Abstract
In order to study the role of working memory in sentence formulation, we elicited errors of subject-verb agreement in spoken sentence completion, while speakers did or did not maintain an extrinsic memory load (a word list). We compared participants with low and high speaking spans (a measure of verbal working memory for sentence production). As in previous studies, agreement errors occurred more frequently for sentence fragments with a singular subject noun and a plural noun than for corresponding fragments in which both nouns were singular. Agreement errors also occurred more frequently when the fragment had a distributive interpretation, so that the conceptual number of the subject mismatched its grammatical number, than when the fragment was not distributive. Importantly, there were effects of memory span and of memory load, and these variables interacted: Load affected only low-span speakers. Distributivity did not interact with either load or span. These data establish that a pivotal syntactic planning process is affected by verbal working memory limitations. As such, they constrain existing proposals about the role of working memory in language production.
Acknowledgement
Rob Hartsuiker was supported by grant E08679 from the Edinburgh University Development Trust Fund. We thank Wendy Huinck, Walter van Heuven, Hubert Voogd, and Marije Van Zee for their kind assistance and Martin Corley, Herman Kolk, Martin Pickering, Baptist Liefooghe, Gabriella Vigliocco, and two anonymous reviewers for helpful comments on earlier versions of this manuscript.
Notes
1We use the term “resource” here to mean “working memory resource”.

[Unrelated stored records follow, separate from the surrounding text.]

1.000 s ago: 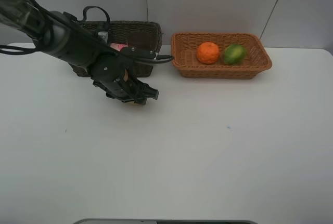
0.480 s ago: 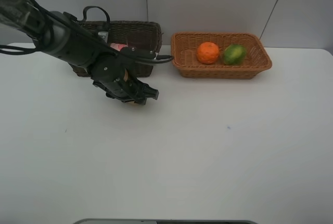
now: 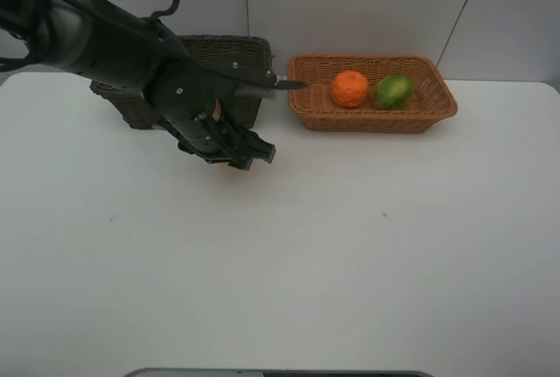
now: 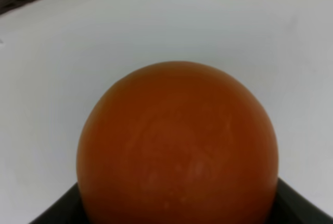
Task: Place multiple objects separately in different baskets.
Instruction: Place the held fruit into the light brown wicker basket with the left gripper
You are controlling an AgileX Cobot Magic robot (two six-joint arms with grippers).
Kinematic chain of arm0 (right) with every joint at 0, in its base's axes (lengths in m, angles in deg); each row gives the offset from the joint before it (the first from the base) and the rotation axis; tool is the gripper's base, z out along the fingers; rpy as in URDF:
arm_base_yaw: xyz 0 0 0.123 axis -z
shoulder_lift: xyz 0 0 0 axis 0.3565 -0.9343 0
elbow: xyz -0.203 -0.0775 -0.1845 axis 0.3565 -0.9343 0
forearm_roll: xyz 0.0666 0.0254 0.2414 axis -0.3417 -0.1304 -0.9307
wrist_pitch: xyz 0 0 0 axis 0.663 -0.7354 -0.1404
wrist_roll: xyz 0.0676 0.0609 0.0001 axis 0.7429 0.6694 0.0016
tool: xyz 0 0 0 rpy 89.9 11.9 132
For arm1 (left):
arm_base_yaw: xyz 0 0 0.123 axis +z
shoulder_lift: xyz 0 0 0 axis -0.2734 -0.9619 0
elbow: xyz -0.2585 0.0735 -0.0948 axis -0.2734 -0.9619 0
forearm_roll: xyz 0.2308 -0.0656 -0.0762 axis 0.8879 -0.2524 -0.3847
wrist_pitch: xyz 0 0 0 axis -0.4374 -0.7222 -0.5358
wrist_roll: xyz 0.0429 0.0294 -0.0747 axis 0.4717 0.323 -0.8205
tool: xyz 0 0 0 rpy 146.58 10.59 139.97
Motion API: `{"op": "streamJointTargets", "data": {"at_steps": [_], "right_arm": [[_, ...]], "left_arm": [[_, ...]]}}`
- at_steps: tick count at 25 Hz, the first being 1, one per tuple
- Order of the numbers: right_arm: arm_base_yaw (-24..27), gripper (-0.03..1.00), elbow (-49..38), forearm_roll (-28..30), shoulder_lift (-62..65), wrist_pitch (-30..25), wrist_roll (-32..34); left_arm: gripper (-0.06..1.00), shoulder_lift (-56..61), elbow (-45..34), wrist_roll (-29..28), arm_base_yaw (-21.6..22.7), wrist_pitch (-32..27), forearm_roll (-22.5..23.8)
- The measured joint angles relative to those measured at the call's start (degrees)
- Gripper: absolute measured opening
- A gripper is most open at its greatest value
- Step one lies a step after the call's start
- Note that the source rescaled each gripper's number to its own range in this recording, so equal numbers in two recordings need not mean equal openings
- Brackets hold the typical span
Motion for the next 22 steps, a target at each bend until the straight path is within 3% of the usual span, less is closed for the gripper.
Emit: {"op": "streamJointTargets", "data": {"at_steps": [6, 10, 15, 22], "right_arm": [[0.0, 0.75, 0.0, 0.0, 0.0, 0.0, 0.0], [0.0, 0.75, 0.0, 0.0, 0.0, 0.0, 0.0], [0.0, 0.75, 0.0, -0.1, 0.0, 0.0, 0.0], [0.0, 0.75, 0.0, -0.1, 0.0, 0.0, 0.0]], "left_arm": [[0.69, 0.0, 8.2, 18.2, -2.4, -9.2, -7.7], [0.69, -1.9, 16.4, 26.3, -2.6, -13.7, -12.4], [0.69, -7.7, 29.7, 31.4, -2.6, -18.8, -15.6], [0.69, -17.9, 48.0, 32.6, -2.6, -21.6, -17.2]]}}
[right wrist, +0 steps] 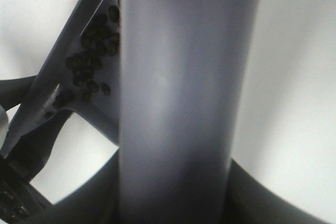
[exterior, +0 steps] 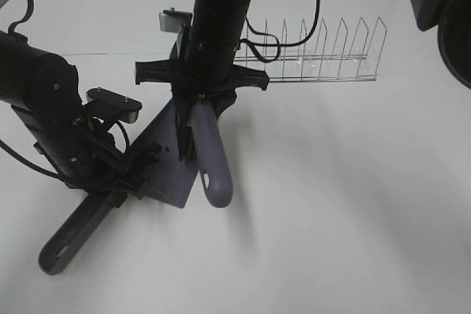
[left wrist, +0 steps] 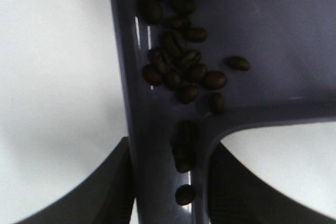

2Span score could not be meaningfully computed for one participant, who scored only 2/5 for one series length, but scored 3/5 for the next length. Neither score could be computed for another participant, who accidentally skipped a series.
3This analysis is equivalent to a regression analysis on the mean of the single and token conditions, with load as a dummy variable and span as a predictor variable (see Miyake, Emerson, and Friedman, 1999 for arguments in support of such an analysis).
4A further categorisation of the miscellaneous responses revealed that this effect of local noun number was mostly due to responses in which the number of the local noun was incorrectly repeated or could not be reliably transcribed. This happened more often in the conditions with plural local nouns (123 times) than in the condition with singular local nouns (3 times).
5This may be due to a small difference in length: The single token items were 7.7 syllables long and the multiple token items 7.1 syllables.
6It is tempting to conclude that agreement becomes less accurate with ageing. In contrast, Hartsuiker et al. (2003b) observed that elderly speakers of German (Experiment 1) produced fewer agreement errors than younger speakers (Experiment 2).